Researchers from Northwestern University have stumbled upon a previously unobserved function of a protein found in the cell nuclei of all flora and fauna. In addition to exporting materials out of the nucleus, the protein, called Exportin-1 (also called Xpo1 or Crm1), seems to play a role in promoting gene transcription, the process that creates RNA replicas of strands of DNA to express genes.
Transcription factors, which regulate transcription, can also direct genes to interact with the nuclear pore complex, which serves as a conduit for molecules to move into or out of the nucleus. Exportin-1, the researchers found, forms a link between the two. By tethering transcription factors - and with them, hundreds of genes - to nuclear pore proteins, genes are moved to the edge of the nucleus, stimulating stronger gene expression.
"Because Exportin-1 is often overexpressed in cancers and leukemia, this work also raises the possibility that this newly discovered function is important in promoting cancer growth," said Molecular Biosciences Professor Jason Brickner, who led the study. "The work provides a molecular explanation for a phenomenon I discovered 20 years ago - the movement of genes to the nuclear periphery when they are turned on."
Brickner's 20 years of research in the department of molecular biosciences at Northwestern's Weinberg College of Arts & Sciences has mainly focused on yeast, an organism he says is "an excellent model for eukaryotic cells" because it has many features in its nucleus that are present universally across all plants, animals and fungi. Because Exportin-1 is found in all these organisms, the way it interacts with the genome may be true in all eukaryotes.
The interdisciplinary and cross-institutional team employed a variety of methods to untangle Exportin-1's specific functions in budding yeast, including single molecule tracking, chromatin localization in live cells, genome-wide mapping and biochemistry.
The unexpected findings, published today (March 20) in the journal Molecular Cell, could aid other scientists as they seek to develop new medications that stymie cancer growth without harming healthy cellular function.
"Exportin-1 is overexpressed in many leukemias and cancers. Because it binds to the genome, it may alter transcription to promote oncogenesis," said Northwestern Ph.D. student and first author Tiffany Ge. "Inhibitors of Exportin-1 are given to patients who fail to respond to first- or second-line chemotherapies. But these therapies are very toxic and have many side effects because they block all nuclear export, which is an essential function of cells."

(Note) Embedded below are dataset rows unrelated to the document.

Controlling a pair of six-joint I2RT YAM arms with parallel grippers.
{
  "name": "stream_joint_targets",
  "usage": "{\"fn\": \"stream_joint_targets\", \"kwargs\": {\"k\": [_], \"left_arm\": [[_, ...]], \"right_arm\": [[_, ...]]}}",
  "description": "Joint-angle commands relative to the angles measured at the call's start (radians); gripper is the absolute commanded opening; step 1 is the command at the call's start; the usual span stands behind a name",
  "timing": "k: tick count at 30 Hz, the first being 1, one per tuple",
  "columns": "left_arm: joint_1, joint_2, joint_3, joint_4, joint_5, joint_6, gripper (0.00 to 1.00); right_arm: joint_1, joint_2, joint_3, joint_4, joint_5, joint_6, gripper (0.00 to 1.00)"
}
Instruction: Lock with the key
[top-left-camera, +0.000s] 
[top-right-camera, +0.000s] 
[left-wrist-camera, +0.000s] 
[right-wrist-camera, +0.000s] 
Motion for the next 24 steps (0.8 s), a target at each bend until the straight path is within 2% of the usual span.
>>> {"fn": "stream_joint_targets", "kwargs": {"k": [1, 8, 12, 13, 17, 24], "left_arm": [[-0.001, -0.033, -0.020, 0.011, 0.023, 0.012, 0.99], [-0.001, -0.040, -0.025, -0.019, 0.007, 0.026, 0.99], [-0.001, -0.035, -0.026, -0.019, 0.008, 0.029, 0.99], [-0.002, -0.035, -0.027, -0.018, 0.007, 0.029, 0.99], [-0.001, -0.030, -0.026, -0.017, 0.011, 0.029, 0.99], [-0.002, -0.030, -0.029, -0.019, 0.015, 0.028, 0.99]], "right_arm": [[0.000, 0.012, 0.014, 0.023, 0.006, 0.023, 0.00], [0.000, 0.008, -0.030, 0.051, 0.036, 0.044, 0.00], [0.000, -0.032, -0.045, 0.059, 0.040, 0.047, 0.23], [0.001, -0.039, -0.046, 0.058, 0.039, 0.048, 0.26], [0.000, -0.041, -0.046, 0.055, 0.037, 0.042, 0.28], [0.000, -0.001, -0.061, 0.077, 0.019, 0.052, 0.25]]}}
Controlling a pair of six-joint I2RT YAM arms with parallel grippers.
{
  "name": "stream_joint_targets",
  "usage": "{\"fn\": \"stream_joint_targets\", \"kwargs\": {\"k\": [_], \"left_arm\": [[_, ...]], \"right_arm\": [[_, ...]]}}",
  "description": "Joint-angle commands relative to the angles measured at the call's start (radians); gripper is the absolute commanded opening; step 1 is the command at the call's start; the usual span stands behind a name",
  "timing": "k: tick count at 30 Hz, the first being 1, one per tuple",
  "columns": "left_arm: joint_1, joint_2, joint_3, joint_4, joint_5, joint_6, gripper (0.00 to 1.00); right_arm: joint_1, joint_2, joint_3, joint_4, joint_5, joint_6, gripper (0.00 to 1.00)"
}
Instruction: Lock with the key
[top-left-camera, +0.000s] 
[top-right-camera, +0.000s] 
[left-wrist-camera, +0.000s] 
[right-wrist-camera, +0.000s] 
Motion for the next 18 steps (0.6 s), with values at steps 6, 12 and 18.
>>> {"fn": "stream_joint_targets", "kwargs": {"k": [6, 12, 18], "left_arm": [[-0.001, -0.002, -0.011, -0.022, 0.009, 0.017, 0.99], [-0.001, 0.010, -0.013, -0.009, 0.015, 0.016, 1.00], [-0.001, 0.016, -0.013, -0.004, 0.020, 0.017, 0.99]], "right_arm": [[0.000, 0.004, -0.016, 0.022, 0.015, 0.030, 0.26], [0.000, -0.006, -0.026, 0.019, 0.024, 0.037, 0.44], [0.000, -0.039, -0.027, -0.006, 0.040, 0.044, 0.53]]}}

A renewed understanding of the protein's dual role introduces the possibility that its overexpression promotes cancer development by enhancing the expression of genes responsible for cell division. Inhibiting just this process without impacting nuclear export could lead to the production of better medications. Whether Exportin-1's role in transcription is also essential and would give medications a similarly toxic effect, however, has not yet been tested.
Before drug development is considered, the researchers hope to confirm that the interaction between transcription factors and Exportin-1 is generalizable across species, as well as better define the specifics of the molecular interaction.
The research was supported by the National Institutes of Health (grants R35 GM136419, P41 GM109824, R01 GM112108, T32 NIGMS GM008061 and F32 GM153164) and a predoctoral fellowship from the National Science Foundation.